What is expected
Please output the listing exactly as it stands, but omit any images.

* * * * *

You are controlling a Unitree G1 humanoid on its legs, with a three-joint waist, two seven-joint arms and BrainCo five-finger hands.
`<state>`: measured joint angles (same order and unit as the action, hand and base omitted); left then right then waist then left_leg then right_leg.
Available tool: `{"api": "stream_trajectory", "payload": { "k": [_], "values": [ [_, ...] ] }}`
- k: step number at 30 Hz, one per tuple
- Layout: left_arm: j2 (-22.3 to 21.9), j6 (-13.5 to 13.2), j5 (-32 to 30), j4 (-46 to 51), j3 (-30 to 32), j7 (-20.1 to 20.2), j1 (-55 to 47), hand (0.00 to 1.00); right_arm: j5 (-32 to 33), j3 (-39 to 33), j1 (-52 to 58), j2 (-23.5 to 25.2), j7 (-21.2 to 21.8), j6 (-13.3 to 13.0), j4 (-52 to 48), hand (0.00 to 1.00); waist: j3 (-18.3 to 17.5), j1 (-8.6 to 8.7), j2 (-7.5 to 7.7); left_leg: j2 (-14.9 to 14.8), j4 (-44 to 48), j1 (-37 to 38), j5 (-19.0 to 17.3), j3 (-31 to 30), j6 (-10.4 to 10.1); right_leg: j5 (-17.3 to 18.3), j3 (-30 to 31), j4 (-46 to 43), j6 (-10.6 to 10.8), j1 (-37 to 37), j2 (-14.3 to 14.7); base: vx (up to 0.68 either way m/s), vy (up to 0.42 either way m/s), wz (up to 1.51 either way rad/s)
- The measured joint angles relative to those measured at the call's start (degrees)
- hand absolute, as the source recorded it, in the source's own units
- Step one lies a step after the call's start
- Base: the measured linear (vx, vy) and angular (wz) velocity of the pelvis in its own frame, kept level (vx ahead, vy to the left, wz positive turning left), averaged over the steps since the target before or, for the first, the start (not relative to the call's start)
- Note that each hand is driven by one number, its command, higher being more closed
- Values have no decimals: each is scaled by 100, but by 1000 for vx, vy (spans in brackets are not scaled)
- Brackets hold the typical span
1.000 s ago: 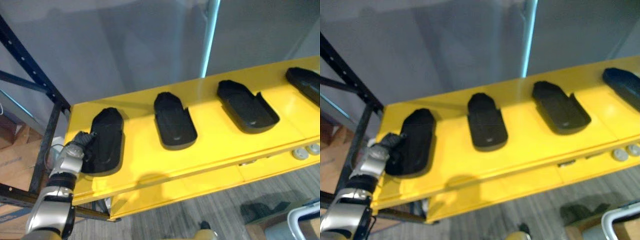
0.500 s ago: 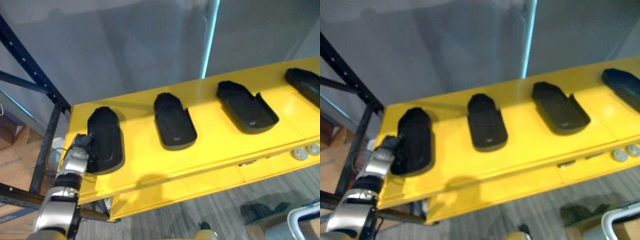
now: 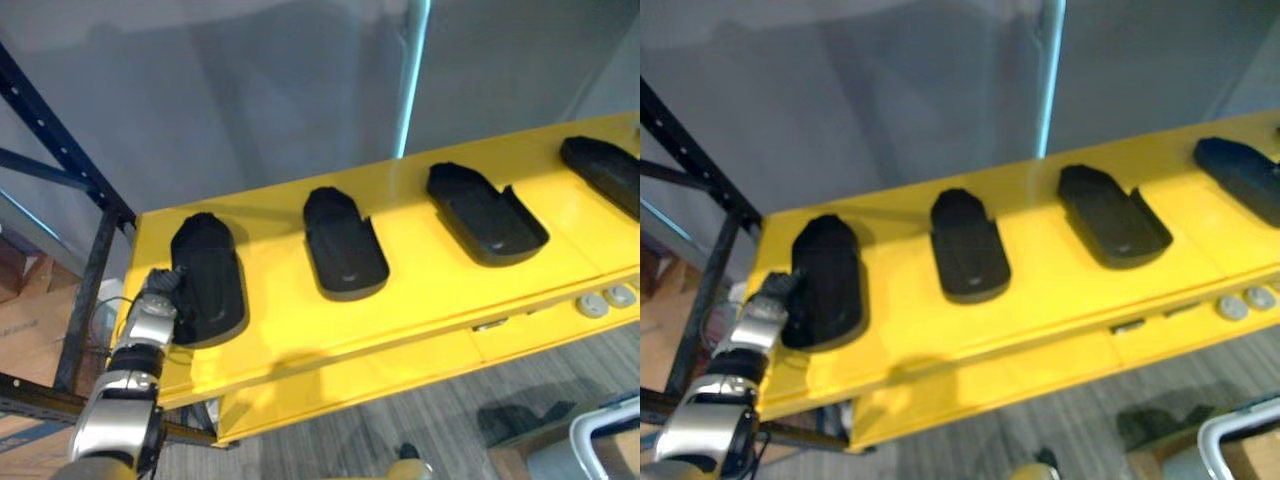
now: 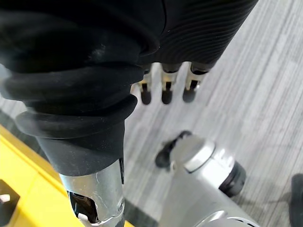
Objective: Walk over and take plastic housings, then place them on the shelf
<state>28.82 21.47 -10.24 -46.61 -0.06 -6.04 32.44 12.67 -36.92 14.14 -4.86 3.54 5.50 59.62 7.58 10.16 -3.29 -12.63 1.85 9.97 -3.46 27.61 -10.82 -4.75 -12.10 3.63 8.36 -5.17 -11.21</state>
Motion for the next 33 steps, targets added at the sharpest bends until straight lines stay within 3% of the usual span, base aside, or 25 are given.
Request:
{"api": "stream_trajectory", "payload": {
  "k": [10, 14, 16, 20, 21, 23, 24, 28, 31, 33],
  "values": [
    [6, -11, -148, -1, 0, -13, 105, 0, -3, 1, -1, 1, -45, -16, -1, 0, 0, -4, 0, 0, 1, -4, 0, -3, 0, -3, -2, 5, 5, -1, 0, 0, 0, 0],
    [7, -37, -144, -4, -2, -325, 142, 0, -3, 3, -11, 1, -121, -31, -1, 0, 0, -5, 0, 0, 1, -6, 0, -5, 0, -4, -4, 7, 6, -1, 1, 0, 0, 0],
    [7, -195, -97, -5, -3, -689, 149, 0, -3, 14, -15, 9, -175, -78, -2, 0, -2, -5, 3, 0, 1, -7, 0, -6, 0, -4, -5, 7, 6, 0, 1, 0, 0, 0],
    [33, -666, 148, 3, 3, -1530, 274, 0, -7, 179, -50, 40, -518, -420, -4, 0, -10, -16, 3, 0, 1, -8, 1, -9, 0, -5, -6, 6, 6, -1, 1, 0, 0, 0],
    [61, -953, 175, 67, 2, -1854, 326, 0, -8, 260, -73, 40, -660, -563, -19, 0, -11, -21, 4, 0, 1, -9, 1, -9, 0, -5, -6, 6, 6, -1, 1, 0, 0, 0],
    [90, -1265, 204, 179, 2, -2181, 373, 0, -9, 353, -94, 38, -813, -694, -51, 0, -19, -30, -1, 0, 1, -10, 1, -10, 0, -5, -7, 6, 6, -1, 1, 0, 0, 0],
    [121, -1512, 257, 451, -1, -2432, 373, 0, -9, 428, -99, 37, -912, -804, -87, 0, -37, -42, -10, 0, 0, -10, 1, -10, 0, -5, -8, 6, 6, -1, 1, 0, 0, 0],
    [170, -2054, 296, 1689, -11, -2947, 380, 0, -4, 563, -104, 40, -995, -921, -133, 0, -141, -120, -27, 1, -22, -30, 1, -27, 0, -5, -14, 5, 8, 6, 3, 0, 0, 2],
    [187, -2474, 297, 3021, 4, -3128, 381, 0, -6, 603, -154, 59, -979, -921, -129, 0, -245, -214, -41, 1, -29, -91, 1, -62, 0, -3, -24, -2, 8, 7, 3, 0, 0, 6],
    [187, -2608, 291, 3841, 27, -3128, 380, 0, -21, 622, -194, 65, -951, -920, -126, 0, -311, -302, -51, 0, -30, -97, 2, -80, 0, 1, -36, -4, 8, 6, 3, 0, 0, 5]
  ]
}}
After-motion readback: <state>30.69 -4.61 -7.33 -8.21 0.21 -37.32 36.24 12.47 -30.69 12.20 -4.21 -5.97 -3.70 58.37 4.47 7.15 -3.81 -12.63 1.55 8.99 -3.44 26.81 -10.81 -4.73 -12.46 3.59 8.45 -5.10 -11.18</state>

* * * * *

Result
You are controlling a Unitree G1 humanoid on its legs, with a three-joint waist, two seven-joint arms and BrainCo five-finger hands.
`<state>`: measured joint angles (same order and unit as the action, hand and base omitted); left then right then waist then left_leg then right_leg.
Available tool: `{"api": "stream_trajectory", "payload": { "k": [_], "values": [ [_, ...] ] }}`
- k: step number at 30 Hz, one per tuple
- Layout: left_arm: j2 (-22.3 to 21.9), j6 (-13.5 to 13.2), j5 (-32 to 30), j4 (-46 to 51), j3 (-30 to 32), j7 (-20.1 to 20.2), j1 (-55 to 47), hand (0.00 to 1.00); right_arm: j5 (-32 to 33), j3 (-39 to 33), j1 (-52 to 58), j2 (-23.5 to 25.2), j7 (-21.2 to 21.8), j6 (-13.3 to 13.0), j4 (-52 to 48), hand (0.00 to 1.00); waist: j3 (-18.3 to 17.5), j1 (-8.6 to 8.7), j2 (-7.5 to 7.7); left_leg: j2 (-14.9 to 14.8), j4 (-44 to 48), j1 (-37 to 38), j5 (-19.0 to 17.3), j3 (-31 to 30), j6 (-10.4 to 10.1); right_leg: j5 (-17.3 to 18.3), j3 (-30 to 31), j4 (-46 to 43), j6 (-10.6 to 10.8), j1 (-37 to 37), j2 (-14.3 to 14.7); base: vx (up to 0.68 either way m/s), vy (up to 0.42 either way m/s), wz (up to 1.51 either way rad/s)
- The measured joint angles relative to those measured at the call's start (degrees)
- hand absolute, as the source recorded it, in the source's own units
- Step one lies a step after the call's start
- Base: the measured linear (vx, vy) and angular (wz) velocity of the pelvis in its own frame, kept level (vx ahead, vy to the left, wz positive turning left), averaged over the steps since the target before or, for the first, the start (not relative to the call's start)
- Note that each hand is driven by one number, its command, higher being more closed
- Values have no decimals: each is scaled by 100, but by 1000 for vx, vy (spans in brackets are not scaled)
- Brackets hold the typical span
1.000 s ago: 
0.500 s ago: 
now: 
now: 
Objective: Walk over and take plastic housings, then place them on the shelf
<state>28.82 21.47 -10.24 -46.61 -0.06 -6.04 32.44 12.67 -36.92 14.14 -4.86 3.54 5.50 59.62 7.58 10.16 -3.29 -12.63 1.85 9.97 -3.46 27.61 -10.82 -4.75 -12.10 3.63 8.36 -5.17 -11.21</state>
Motion for the next 33 steps, targets added at the sharpest bends until straight lines stay within 3% of the usual span, base aside, or 25 are given.
Request:
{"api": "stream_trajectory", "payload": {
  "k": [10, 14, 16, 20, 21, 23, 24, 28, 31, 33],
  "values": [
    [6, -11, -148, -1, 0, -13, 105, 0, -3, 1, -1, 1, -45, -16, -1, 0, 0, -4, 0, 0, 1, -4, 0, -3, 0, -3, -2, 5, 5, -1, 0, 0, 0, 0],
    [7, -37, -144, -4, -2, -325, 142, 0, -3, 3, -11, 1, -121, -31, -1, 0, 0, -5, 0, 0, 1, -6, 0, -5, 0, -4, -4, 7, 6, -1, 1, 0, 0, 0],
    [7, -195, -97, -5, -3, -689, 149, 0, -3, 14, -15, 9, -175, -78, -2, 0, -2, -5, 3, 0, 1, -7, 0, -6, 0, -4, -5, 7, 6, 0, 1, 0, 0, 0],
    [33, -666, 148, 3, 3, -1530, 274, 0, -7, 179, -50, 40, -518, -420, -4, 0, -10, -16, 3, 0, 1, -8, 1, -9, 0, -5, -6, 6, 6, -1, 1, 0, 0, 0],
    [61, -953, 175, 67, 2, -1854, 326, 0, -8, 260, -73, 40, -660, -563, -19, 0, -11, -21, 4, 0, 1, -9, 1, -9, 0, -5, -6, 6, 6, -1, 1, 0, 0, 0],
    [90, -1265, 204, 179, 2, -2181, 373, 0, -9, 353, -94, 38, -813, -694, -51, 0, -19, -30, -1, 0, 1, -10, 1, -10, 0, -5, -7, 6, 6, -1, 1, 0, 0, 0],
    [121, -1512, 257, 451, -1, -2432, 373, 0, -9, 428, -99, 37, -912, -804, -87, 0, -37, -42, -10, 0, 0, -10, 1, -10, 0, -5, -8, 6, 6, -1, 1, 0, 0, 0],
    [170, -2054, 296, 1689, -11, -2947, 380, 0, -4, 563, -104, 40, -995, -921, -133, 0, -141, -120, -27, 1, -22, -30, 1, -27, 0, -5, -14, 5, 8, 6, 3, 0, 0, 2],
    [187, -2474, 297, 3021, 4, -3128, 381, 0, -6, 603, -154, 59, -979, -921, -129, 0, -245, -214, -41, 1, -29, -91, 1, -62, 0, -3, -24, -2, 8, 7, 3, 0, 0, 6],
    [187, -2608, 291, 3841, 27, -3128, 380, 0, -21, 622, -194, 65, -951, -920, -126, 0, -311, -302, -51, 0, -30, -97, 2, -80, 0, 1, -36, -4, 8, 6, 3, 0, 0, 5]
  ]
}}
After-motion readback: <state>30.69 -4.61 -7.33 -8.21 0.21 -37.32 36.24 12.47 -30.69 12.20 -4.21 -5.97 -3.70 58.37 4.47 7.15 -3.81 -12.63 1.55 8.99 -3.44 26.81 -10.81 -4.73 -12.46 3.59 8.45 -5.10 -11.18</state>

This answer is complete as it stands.